**Exercise objective:** Take each line of the records below that contains the string "grey" and copy it.

**Provided entries:**
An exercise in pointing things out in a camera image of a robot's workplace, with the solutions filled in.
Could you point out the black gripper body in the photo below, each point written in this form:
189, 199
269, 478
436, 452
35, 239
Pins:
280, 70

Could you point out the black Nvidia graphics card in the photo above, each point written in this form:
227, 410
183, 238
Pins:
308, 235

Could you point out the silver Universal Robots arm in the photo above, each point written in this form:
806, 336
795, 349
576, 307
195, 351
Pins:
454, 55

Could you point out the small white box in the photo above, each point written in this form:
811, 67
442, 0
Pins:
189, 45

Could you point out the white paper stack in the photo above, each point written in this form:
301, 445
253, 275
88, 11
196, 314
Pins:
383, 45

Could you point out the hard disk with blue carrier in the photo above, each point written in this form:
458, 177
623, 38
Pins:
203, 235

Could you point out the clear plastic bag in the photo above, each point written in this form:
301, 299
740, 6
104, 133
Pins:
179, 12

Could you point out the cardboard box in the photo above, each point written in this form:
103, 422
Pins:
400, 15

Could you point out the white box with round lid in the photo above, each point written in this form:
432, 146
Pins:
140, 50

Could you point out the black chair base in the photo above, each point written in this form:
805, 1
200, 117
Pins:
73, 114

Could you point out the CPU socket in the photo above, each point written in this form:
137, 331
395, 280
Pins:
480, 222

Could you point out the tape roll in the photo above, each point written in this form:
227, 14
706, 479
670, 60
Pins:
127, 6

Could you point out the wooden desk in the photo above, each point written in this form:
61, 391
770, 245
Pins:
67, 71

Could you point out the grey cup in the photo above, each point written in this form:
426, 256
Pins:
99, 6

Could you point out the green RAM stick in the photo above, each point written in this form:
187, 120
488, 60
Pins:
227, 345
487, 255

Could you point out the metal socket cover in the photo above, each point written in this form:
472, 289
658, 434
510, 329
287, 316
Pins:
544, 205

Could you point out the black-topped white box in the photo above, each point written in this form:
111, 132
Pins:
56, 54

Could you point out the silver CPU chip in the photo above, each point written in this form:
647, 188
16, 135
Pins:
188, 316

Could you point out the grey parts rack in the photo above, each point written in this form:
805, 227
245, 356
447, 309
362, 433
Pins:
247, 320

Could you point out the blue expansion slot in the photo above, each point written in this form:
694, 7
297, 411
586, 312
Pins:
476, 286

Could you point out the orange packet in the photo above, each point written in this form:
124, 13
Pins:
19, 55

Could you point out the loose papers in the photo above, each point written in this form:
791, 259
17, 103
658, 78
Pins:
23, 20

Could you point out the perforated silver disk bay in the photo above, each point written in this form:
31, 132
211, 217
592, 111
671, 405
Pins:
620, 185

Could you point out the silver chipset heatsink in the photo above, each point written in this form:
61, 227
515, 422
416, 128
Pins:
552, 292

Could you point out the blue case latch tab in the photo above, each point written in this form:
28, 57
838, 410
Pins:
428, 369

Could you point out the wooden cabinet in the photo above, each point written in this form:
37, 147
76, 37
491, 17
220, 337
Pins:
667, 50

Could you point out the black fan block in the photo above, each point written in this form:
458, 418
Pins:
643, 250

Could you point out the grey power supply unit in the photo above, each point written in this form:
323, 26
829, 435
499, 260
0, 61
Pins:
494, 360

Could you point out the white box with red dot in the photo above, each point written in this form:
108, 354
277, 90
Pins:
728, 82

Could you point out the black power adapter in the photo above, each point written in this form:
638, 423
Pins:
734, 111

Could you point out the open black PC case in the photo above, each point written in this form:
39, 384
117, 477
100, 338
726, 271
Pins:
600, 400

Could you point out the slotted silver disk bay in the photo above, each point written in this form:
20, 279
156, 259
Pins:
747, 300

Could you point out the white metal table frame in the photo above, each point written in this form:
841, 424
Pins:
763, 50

**Answer below:**
Could you point out the grey cup in the photo above, each point written in this form:
Could you point out the grey parts rack in the photo above, each point written in this form:
Could you point out the grey power supply unit in the photo above, each point written in this form:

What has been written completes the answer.